The main set of data that I analyzed as part of my PhD research consists of content posted on and tied to the mommy vlogging channels of seven mommy vloggers. Poly-storying practices and the identities born out of these activities are multisemiotic: participants can make use of, and combine in various ways, the affordances of audio and visual media. They can also hyperlink social media content, participants, and sites.1 Hence, strategies used by mommy vloggers to construct influencer identities on their channels are multimodal. To gain a comprehensive understanding of them, it is necessary to analyze how they use and combine various media and associated semiotic resources (e.g., spoken and written language, sound, and moving and still images). The key self-presentational affordances on YouTube pages I explored in my analysis are:

  • mommy vlogs (including captions, thumbnail images, description boxes, and comment sections)
  • channel names
  • channel art
  • channel icons
  • channel About pages.

Sampling of YouTube channels: Channel names, art, icons, and “About” pages

YouTube channel names, art, icons, and About pages are centrally laid out to encourage people to make explicit, visually accompanied claims about how they want themselves to be understood.

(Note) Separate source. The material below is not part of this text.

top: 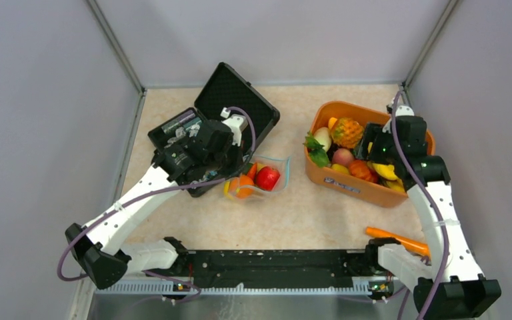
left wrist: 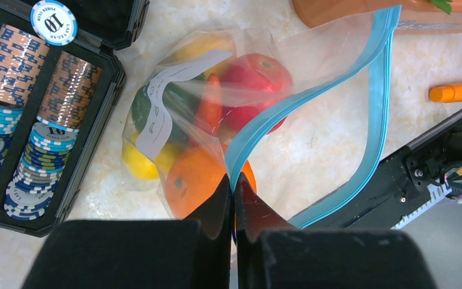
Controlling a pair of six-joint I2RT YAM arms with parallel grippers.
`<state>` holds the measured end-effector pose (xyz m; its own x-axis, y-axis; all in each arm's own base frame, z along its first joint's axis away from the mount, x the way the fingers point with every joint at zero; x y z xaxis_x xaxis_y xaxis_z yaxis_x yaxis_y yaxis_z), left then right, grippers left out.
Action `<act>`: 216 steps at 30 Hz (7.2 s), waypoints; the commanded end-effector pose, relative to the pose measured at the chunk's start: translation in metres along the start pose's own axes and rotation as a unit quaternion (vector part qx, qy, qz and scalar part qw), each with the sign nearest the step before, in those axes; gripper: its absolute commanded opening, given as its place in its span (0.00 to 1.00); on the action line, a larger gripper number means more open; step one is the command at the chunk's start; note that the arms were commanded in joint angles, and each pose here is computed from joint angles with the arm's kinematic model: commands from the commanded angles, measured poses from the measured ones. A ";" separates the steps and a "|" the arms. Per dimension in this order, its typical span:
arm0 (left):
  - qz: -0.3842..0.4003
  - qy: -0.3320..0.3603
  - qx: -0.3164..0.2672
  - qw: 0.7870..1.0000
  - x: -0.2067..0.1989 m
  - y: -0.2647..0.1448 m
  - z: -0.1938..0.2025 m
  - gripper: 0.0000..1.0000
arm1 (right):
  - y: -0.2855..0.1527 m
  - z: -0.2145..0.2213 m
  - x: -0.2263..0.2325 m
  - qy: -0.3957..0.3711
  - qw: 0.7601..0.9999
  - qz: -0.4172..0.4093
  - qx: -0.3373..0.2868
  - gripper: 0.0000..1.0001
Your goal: Place the food in the zip-top bag and seal the zipper
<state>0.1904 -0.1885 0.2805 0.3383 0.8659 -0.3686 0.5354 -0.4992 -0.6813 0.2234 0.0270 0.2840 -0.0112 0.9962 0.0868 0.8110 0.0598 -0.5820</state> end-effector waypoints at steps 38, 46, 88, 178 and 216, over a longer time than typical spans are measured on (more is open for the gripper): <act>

Social media profile generation invites users to define themselves as what Bamberg would refer to and study as positioning level 3,2 which denotes tellers’ claims to identities that go beyond a particular communicative event. boyd pointed this out in 2006, when she argued that by crafting a profile, social media users attempt to write a certain self “into being,” guiding profile visitors’ impressions of them.3 To identify narrative strategies used by mommy vloggers to present themselves as mommy vlogger influencers, it hence is essential to gain a comprehensive understanding of how they use these sites.

A YouTube channel’s channel art banner is the customizable banner image that makes up the header of all the YouTube pages in that panel. Channel icons are YouTube’s equivalent of a profile photo, that is, the thumbnail image that along with the channel name represents a given channel across YouTube. This image also is displayed in the lower right corner of the channel art banner.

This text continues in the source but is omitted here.